What is required: Without skipping anything, write out each record below exactly.

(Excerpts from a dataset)
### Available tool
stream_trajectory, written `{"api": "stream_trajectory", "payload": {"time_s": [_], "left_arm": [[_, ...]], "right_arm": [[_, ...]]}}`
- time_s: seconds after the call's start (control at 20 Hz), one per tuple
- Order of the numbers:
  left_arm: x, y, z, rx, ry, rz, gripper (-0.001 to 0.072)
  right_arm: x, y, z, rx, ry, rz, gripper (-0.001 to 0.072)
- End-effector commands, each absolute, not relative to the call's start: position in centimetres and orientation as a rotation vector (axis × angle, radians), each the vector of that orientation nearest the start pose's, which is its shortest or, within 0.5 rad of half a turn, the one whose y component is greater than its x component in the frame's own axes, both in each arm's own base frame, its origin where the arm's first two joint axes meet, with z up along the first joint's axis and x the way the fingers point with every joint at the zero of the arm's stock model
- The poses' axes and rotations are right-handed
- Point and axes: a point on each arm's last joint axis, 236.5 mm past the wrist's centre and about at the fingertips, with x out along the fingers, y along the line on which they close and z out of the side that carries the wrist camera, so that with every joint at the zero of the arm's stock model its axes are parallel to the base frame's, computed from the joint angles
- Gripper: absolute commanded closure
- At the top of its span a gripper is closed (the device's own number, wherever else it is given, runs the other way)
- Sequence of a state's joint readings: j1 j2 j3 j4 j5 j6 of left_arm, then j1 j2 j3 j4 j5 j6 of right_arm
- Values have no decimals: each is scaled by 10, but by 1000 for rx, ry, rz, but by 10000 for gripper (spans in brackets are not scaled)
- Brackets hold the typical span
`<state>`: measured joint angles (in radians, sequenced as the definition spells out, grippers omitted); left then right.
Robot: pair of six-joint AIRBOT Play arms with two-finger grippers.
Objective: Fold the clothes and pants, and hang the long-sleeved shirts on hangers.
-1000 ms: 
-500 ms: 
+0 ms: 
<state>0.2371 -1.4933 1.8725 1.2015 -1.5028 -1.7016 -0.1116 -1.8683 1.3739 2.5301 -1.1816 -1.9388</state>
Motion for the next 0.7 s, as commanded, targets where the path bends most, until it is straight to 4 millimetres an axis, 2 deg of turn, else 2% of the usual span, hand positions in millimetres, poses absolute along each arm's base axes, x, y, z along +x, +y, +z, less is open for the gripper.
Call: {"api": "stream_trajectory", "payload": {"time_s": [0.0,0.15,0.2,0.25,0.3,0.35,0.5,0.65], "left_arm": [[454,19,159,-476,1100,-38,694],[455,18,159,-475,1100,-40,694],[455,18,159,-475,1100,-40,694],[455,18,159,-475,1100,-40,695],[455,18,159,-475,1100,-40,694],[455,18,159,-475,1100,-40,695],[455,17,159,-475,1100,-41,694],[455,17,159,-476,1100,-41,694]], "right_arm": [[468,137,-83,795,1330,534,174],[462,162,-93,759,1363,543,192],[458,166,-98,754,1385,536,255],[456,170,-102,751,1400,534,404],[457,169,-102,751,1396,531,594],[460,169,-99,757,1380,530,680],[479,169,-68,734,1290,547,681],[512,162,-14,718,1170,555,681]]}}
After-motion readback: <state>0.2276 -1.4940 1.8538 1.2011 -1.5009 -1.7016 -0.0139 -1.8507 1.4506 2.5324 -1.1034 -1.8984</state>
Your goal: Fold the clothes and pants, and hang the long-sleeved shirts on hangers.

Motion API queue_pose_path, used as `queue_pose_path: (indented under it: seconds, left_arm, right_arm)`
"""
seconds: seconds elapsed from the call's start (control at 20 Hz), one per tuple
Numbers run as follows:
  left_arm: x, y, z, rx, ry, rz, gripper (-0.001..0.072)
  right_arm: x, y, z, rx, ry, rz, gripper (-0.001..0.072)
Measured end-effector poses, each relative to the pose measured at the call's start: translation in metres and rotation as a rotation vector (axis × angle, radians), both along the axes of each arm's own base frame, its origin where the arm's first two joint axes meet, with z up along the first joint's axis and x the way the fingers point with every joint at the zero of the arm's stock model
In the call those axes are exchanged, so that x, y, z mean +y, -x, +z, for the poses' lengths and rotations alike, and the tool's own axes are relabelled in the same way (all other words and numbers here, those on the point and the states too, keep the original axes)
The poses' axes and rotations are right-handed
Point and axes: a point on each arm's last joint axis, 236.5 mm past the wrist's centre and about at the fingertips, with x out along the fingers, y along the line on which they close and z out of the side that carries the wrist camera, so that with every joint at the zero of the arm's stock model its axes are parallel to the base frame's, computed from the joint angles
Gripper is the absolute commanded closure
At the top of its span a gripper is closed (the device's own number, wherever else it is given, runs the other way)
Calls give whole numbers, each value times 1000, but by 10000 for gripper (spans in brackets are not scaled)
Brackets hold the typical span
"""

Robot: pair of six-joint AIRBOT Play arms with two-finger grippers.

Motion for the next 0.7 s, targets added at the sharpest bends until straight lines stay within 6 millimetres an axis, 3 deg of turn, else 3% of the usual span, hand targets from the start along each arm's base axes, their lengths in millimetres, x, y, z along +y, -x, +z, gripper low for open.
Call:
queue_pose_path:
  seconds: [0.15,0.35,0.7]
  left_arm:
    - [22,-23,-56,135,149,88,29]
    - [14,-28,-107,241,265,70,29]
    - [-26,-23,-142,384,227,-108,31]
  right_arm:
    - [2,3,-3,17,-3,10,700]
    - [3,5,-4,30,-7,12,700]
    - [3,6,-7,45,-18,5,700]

Solution to this exercise:
### Available tool
stream_trajectory, written `{"api": "stream_trajectory", "payload": {"time_s": [_], "left_arm": [[_, ...]], "right_arm": [[_, ...]]}}`
- time_s: seconds after the call's start (control at 20 Hz), one per tuple
- Order of the numbers:
  left_arm: x, y, z, rx, ry, rz, gripper (-0.001 to 0.072)
  right_arm: x, y, z, rx, ry, rz, gripper (-0.001 to 0.072)
- End-effector commands, each absolute, not relative to the call's start: position in centimetres and orientation as a rotation vector (axis × angle, radians), each the vector of that orientation nearest the start pose's, which is its shortest or, within 0.5 rad of half a turn, the one whose y component is greater than its x component in the frame's own axes, both in each arm's own base frame, its origin where the arm's first two joint axes meet, with z up along the first joint's axis and x the way the fingers point with every joint at the zero of the arm's stock model
- The poses' axes and rotations are right-handed
- Point and axes: a point on each arm's last joint axis, 236.5 mm past the wrist's centre and about at the fingertips, with x out along the fingers, y along the line on which they close and z out of the side that carries the wrist camera, so that with every joint at the zero of the arm's stock model its axes are parallel to the base frame's, computed from the joint angles
- Gripper: absolute commanded closure
- At the top of its span a gripper is closed (the device's own number, wherever else it is given, runs the other way)
- Sequence of a state's joint readings: j1 j2 j3 j4 j5 j6 of left_arm, then j1 j2 j3 j4 j5 j6 of right_arm
- Values have no decimals: each is scaled by 10, but by 1000 for rx, ry, rz, but by 10000 for gripper (spans in brackets are not scaled)
- Brackets hold the typical span
`<state>`: measured joint angles (in radians, sequenced as the definition spells out, grippers omitted); left then right.
Robot: pair of six-joint AIRBOT Play arms with two-finger grippers.
Objective: Fold the clothes and pants, and hang the long-sleeved shirts on hangers.
-1000 ms: 
-500 ms: 
+0 ms: 
<state>0.2371 -1.4933 1.8725 1.2015 -1.5028 -1.7016 -0.1116 -1.8683 1.3739 2.5301 -1.1816 -1.9388</state>
Motion for the next 0.7 s, as commanded, targets where the path bends most, until it is straight to 4 millimetres an axis, 2 deg of turn, else 2% of the usual span, hand positions in millimetres, poses absolute along each arm's base axes, x, y, z along +x, +y, +z, less is open for the gripper.
Call: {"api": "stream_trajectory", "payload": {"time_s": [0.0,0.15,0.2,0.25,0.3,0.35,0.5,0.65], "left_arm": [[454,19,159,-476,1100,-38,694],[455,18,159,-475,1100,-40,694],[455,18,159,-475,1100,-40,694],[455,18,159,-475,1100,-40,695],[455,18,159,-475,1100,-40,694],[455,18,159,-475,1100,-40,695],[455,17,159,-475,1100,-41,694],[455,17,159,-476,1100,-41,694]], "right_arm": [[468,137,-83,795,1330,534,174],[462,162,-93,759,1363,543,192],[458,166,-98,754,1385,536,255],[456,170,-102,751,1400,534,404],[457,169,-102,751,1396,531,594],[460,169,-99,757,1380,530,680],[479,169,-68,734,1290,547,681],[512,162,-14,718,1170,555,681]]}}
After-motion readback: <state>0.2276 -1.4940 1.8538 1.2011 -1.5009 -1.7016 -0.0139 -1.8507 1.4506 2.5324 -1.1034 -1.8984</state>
Your goal: Fold the clothes and pants, and hang the long-sleeved shirts on hangers.

Motion API queue_pose_path, used as `queue_pose_path: (indented under it: seconds, left_arm, right_arm)`
"""
seconds: seconds elapsed from the call's start (control at 20 Hz), one per tuple
Numbers run as follows:
  left_arm: x, y, z, rx, ry, rz, gripper (-0.001..0.072)
  right_arm: x, y, z, rx, ry, rz, gripper (-0.001..0.072)
Measured end-effector poses, each relative to the pose measured at the call's start: translation in metres and rotation as a rotation vector (axis × angle, radians), both along the axes of each arm's own base frame, its origin where the arm's first two joint axes meet, with z up along the first joint's axis and x the way the fingers point with every joint at the zero of the arm's stock model
In the call those axes are exchanged, so that x, y, z mean +y, -x, +z, for the poses' lengths and rotations alike, and the tool's own axes are relabelled in the same way (all other words and numbers here, those on the point and the states too, keep the original axes)
The poses' axes and rotations are right-handed
Point and axes: a point on each arm's last joint axis, 236.5 mm past the wrist's centre and about at the fingertips, with x out along the fingers, y along the line on which they close and z out of the side that carries the wrist camera, so that with every joint at the zero of the arm's stock model its axes are parallel to the base frame's, computed from the joint angles
Gripper is the absolute commanded closure
At the top of its span a gripper is closed (the device's own number, wherever else it is given, runs the other way)
Calls give whole numbers, each value times 1000, but by 10000 for gripper (spans in brackets are not scaled)
Brackets hold the typical span
"""

Robot: pair of six-joint AIRBOT Play arms with two-finger grippers.

Motion for the next 0.7 s, targets added at the sharpest bends until straight lines stay within 6 millimetres an axis, 3 deg of turn, else 3% of the usual span, hand targets from the start along each arm's base axes, their lengths in millimetres, x, y, z along +y, -x, +z, gripper low for open.
Call:
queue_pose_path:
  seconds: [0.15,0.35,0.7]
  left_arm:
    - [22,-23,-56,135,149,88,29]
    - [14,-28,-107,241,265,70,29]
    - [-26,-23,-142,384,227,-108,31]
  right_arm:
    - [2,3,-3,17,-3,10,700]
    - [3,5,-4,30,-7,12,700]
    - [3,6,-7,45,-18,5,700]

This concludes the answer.